Trent'anni dopo Capaci
La solitudine dei giusti
Risulta davvero complesso non finire per essere scontati quando ci si propone di mettere giù alcuni pensieri in occasione del trentennale della strage di Capaci.
A maggior ragione se si considera che lo Zeitgeist imporrebbe di accomodarsi al tavolo del pensiero unico, suggerendo un impietoso parallelismo fra la fulgida immagine dell’eroe Falcone e la grave crisi di credibilità che investe la magistratura italiana. E soprattutto se a ricordare questa ricorrenza sono giovani magistrati, che ricordi vividi di quell’epoca non possono averne, e la cui idea di Giovanni Falcone si è formata sulla base delle letture fatte, dei racconti ascoltati e della eroica immagine di lui che si è inteso costruire nel tempo.
Non intendiamo certamente sminuire la rivoluzionaria e determinante opera di innovazione nel contrasto alle mafie ascrivibile al pensiero visionario di Giovanni Falcone. Ma non preferiamo ricordarlo come un eroe, non tanto per un banale tentativo di essere originali, quanto piuttosto perché siamo convinti del fatto che significherebbe relegarlo in una dimensione altra e distante, finendo per deresponsabilizzare un’intera categoria.
Per noi Giovanni Falcone è stato innanzitutto un uomo, nella carne, come ha dimostrato la sua tragica fine, e nello spirito.
Se conserviamo la foto di Giovanni Falcone nei nostri uffici non è per vanità, né per un’idea della magistratura in lotta contro le mafie, ma per ricordarci che chi fa questo lavoro può essere irrimediabilmente solo.
Ecco, per noi Giovanni Falcone è prima di tutto la più alta, e al tempo stesso drammatica, rappresentazione della solitudine in cui spesso si trovano a lavorare i giusti.
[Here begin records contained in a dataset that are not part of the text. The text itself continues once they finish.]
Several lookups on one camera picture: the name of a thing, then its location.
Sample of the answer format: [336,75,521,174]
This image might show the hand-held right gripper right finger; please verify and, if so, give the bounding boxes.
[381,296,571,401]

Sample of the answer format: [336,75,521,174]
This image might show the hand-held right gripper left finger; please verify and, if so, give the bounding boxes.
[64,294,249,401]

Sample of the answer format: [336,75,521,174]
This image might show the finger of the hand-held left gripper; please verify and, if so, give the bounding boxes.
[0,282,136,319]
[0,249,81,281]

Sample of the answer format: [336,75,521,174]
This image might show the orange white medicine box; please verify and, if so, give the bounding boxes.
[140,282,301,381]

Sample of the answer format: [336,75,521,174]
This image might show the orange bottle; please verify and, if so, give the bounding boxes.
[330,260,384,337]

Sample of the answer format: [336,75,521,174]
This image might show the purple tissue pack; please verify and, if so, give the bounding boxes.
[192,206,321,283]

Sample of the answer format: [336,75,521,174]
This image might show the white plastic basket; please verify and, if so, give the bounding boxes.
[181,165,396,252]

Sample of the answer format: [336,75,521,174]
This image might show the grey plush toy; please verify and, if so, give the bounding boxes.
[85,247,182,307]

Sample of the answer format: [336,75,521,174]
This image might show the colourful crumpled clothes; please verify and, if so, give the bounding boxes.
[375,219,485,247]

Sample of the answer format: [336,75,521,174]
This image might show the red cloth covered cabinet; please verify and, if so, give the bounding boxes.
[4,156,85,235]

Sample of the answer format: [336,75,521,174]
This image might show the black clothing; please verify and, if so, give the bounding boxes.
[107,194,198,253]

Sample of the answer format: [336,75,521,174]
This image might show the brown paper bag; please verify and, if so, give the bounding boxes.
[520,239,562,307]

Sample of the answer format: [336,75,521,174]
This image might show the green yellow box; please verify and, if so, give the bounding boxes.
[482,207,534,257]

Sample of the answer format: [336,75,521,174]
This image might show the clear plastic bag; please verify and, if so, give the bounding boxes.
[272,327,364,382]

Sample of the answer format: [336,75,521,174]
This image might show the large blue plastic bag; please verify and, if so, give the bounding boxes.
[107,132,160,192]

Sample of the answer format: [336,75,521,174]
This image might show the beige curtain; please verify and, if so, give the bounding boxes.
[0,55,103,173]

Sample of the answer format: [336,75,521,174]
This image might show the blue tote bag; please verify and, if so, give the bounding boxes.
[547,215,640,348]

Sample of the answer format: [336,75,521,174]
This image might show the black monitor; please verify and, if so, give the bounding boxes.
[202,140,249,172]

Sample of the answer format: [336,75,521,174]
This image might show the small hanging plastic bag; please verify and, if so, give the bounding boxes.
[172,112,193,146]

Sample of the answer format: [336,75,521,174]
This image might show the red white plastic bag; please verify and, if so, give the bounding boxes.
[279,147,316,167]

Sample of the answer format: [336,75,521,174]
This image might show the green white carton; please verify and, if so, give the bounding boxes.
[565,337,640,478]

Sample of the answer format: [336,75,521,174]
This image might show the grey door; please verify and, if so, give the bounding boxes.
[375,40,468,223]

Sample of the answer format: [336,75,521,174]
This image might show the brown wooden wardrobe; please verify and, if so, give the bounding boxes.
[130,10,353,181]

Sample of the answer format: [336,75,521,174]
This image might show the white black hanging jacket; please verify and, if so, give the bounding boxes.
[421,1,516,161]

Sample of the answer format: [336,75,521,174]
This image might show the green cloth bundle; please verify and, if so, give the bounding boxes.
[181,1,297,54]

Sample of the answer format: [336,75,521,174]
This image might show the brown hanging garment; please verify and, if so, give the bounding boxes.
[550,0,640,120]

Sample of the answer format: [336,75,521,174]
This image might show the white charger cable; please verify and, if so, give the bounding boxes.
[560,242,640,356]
Non è un caso che Pasolini suggerisca che dove c’è la debolezza della solitudine spesso c’è anche la forza dell’indipendenza. Per noi questo è Giovanni Falcone, non tanto un eroe pubblico, ma un modello del privato, che ci ricorda che la resistenza è innanzitutto, prima che un gesto sociale, un atto intimo di servizio nei confronti degli altri, l’interiorizzazione della scelta che vale la pena di farcela solo se ce la fanno anche gli altri.
A nostro avviso, il sentimento che ha mosso la sua azione è stato quello dell’implacabile determinazione ad andare avanti nel proprio lavoro, a prescindere dall’isolamento e dalla delegittimazione.
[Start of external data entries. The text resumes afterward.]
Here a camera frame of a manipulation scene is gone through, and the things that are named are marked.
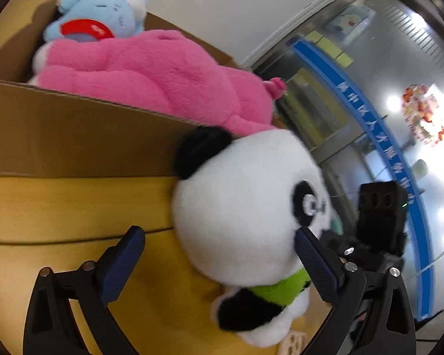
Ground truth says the blue banner strip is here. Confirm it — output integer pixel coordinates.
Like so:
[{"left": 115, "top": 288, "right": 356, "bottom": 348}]
[{"left": 288, "top": 37, "right": 436, "bottom": 319}]

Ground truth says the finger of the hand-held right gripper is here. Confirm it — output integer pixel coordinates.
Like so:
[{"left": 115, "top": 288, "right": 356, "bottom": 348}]
[{"left": 321, "top": 229, "right": 359, "bottom": 263}]

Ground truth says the blue plush toy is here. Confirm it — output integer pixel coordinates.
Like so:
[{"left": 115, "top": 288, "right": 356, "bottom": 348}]
[{"left": 42, "top": 0, "right": 149, "bottom": 42}]

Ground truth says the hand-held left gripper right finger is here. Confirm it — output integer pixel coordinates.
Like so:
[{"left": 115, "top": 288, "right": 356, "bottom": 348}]
[{"left": 295, "top": 226, "right": 417, "bottom": 355}]

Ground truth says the white cable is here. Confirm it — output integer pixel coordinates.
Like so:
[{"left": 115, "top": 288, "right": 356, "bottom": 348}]
[{"left": 405, "top": 225, "right": 444, "bottom": 279}]

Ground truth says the pink plush toy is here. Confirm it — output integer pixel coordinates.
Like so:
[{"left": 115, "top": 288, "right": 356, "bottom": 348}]
[{"left": 27, "top": 29, "right": 288, "bottom": 138}]

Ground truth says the pink phone case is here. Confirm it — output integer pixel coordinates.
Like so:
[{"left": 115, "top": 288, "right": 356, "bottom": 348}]
[{"left": 277, "top": 332, "right": 305, "bottom": 355}]

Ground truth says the panda plush toy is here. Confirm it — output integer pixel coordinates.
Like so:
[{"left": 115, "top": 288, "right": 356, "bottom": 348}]
[{"left": 171, "top": 126, "right": 334, "bottom": 349}]

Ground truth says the cardboard box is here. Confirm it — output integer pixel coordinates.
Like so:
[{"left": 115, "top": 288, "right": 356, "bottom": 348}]
[{"left": 0, "top": 0, "right": 245, "bottom": 179}]

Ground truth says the yellow shelf cabinet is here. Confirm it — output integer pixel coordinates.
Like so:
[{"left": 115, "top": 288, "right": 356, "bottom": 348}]
[{"left": 280, "top": 68, "right": 342, "bottom": 149}]

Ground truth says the red hanging decoration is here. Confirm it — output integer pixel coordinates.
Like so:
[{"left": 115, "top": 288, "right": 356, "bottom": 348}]
[{"left": 401, "top": 83, "right": 444, "bottom": 147}]

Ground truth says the cartoon poster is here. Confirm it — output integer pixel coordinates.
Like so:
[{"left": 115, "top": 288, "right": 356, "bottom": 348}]
[{"left": 325, "top": 5, "right": 375, "bottom": 44}]

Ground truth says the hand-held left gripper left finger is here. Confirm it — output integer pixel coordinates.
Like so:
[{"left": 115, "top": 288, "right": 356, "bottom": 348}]
[{"left": 23, "top": 225, "right": 146, "bottom": 355}]
Sotto questo aspetto, allora, si è davvero trattato dell’opera di un uomo, non riservata a pochi eletti, ma astrattamente praticabile da ciascuno di noi.
Ciò che si ammette con difficoltà è che, proprio perché uomo fra gli uomini (ed in quanto tale in grado di ingenerare invidia), per certi versi si è ritenuto più comodo osteggiarlo, spesso da parte della stessa magistratura associata, nella maggior parte delle attività e dei progetti che hanno caratterizzato il suo percorso professionale, piuttosto che rendersi partecipi di quel progetto di cambiamento.
Mentre, dopo la sua morte, quell’ostilità si è troppo spesso trasformata in un’opera di divinizzazione, in una postuma condivisione del metodo e dell’agire, in definitiva in un’appropriazione della memoria, a tratti un po’ ipocrita.
Riteniamo, perciò, che il modo migliore per ricordarlo sia affrancarsi dal senso di comunanza con la sua immagine di eroe che consapevolmente va verso la morte e cercare di farsi dirigere dalla sua dimensione umana, assumendosi la responsabilità che deriva semplicemente dallo svolgere con abnegazione, efficienza e ‘spirito di servizio’ la propria funzione.
Vorremmo concludere questi affastellati pensieri ricordando una frase di Giovanni Falcone, che riteniamo debba rappresentare un monito per il richiamo alle proprie responsabilità soprattutto per le giovani generazioni: “La cultura del sospetto non può investire tutto e tutti. La cultura del sospetto non è l’anticamera della verità, ma l’anticamera del khomeinismo”.